● **DATASET EXTRACT**

┌──

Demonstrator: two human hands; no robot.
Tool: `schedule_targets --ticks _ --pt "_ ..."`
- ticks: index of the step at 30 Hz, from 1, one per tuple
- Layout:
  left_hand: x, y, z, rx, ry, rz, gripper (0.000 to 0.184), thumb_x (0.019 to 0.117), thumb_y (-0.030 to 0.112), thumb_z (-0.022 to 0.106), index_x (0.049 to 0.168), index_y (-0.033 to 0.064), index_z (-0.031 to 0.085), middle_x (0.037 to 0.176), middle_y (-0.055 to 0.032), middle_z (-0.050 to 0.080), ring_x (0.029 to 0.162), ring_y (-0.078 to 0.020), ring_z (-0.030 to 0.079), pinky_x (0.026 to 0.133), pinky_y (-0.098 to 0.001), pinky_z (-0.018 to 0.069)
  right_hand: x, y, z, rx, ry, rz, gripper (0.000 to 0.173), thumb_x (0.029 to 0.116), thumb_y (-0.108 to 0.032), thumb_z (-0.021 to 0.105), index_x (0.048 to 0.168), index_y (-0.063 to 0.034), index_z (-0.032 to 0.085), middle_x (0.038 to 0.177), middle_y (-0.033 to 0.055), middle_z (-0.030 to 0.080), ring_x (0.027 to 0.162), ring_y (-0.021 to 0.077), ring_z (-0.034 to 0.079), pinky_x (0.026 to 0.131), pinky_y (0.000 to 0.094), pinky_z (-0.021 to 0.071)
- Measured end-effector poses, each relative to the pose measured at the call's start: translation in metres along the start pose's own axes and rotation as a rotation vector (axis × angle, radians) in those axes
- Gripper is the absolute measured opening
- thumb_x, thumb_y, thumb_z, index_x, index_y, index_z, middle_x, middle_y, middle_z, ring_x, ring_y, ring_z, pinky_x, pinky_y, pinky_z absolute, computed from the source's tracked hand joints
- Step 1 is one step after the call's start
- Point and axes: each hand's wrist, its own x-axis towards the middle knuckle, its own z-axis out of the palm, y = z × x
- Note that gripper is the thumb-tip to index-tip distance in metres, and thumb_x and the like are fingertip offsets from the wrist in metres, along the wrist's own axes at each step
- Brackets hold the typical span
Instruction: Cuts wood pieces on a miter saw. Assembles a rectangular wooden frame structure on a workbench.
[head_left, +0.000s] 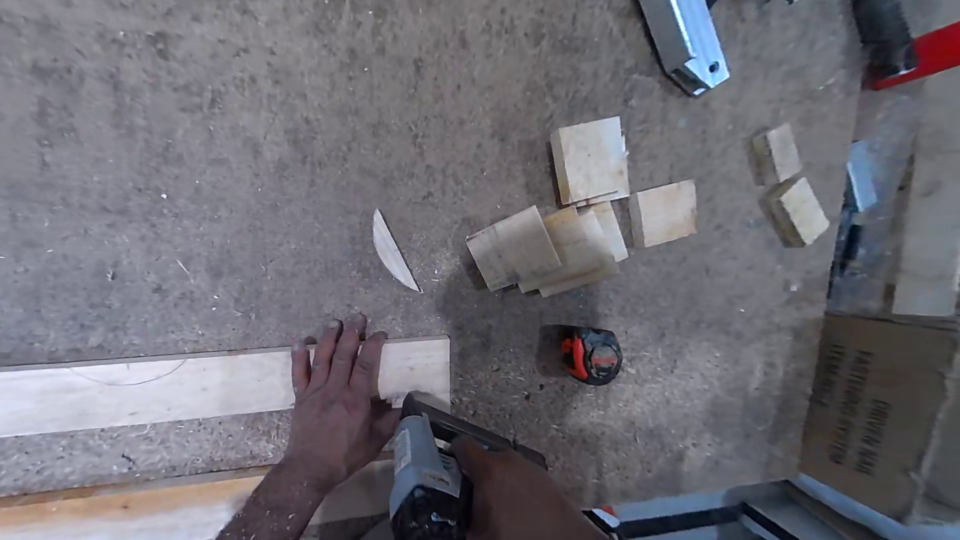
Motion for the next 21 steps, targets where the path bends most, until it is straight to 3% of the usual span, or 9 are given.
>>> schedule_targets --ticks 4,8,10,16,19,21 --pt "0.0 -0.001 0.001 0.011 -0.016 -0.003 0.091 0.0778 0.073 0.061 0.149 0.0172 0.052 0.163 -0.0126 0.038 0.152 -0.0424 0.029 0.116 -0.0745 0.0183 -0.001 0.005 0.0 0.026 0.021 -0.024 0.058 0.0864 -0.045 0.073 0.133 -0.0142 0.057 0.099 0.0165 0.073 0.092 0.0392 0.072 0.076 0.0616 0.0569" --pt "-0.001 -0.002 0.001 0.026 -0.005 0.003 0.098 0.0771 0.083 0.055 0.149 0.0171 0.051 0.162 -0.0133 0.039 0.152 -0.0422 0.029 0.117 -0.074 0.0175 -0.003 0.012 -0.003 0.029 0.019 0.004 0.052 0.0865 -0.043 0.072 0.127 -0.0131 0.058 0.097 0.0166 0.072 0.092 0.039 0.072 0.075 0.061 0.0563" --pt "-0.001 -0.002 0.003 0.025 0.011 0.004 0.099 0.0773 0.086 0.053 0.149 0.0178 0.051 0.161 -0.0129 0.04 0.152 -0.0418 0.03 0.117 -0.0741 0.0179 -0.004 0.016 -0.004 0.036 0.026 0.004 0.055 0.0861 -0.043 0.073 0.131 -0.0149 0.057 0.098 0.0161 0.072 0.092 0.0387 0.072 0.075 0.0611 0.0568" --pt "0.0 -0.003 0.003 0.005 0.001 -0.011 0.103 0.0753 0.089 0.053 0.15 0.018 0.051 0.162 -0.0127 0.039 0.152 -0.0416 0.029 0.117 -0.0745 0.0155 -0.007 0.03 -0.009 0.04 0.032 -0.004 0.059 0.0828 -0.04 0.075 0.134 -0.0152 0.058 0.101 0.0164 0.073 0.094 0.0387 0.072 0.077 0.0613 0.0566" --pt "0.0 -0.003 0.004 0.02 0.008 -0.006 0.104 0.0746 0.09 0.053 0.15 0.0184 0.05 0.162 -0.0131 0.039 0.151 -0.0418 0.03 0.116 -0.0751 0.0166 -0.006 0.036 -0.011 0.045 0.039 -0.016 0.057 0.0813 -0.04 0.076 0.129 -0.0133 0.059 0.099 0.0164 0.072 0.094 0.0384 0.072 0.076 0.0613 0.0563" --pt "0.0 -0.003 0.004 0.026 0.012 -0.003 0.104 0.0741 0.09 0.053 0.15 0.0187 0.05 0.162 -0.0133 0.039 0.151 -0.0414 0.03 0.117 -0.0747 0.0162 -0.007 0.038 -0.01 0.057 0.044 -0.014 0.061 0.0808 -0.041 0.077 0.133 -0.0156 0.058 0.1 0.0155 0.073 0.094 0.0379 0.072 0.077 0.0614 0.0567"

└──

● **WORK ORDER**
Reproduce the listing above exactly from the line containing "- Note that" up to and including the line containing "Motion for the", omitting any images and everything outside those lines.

● **ANSWER**
- Note that gripper is the thumb-tip to index-tip distance in metres, and thumb_x and the like are fingertip offsets from the wrist in metres, along the wrist's own axes at each step
- Brackets hold the typical span
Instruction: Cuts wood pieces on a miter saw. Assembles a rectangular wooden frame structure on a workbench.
[head_left, +0.000s] 
Motion for the next 21 steps, targets where the path bends most, until it is straight to 3% of the usual span, or 9 are given.

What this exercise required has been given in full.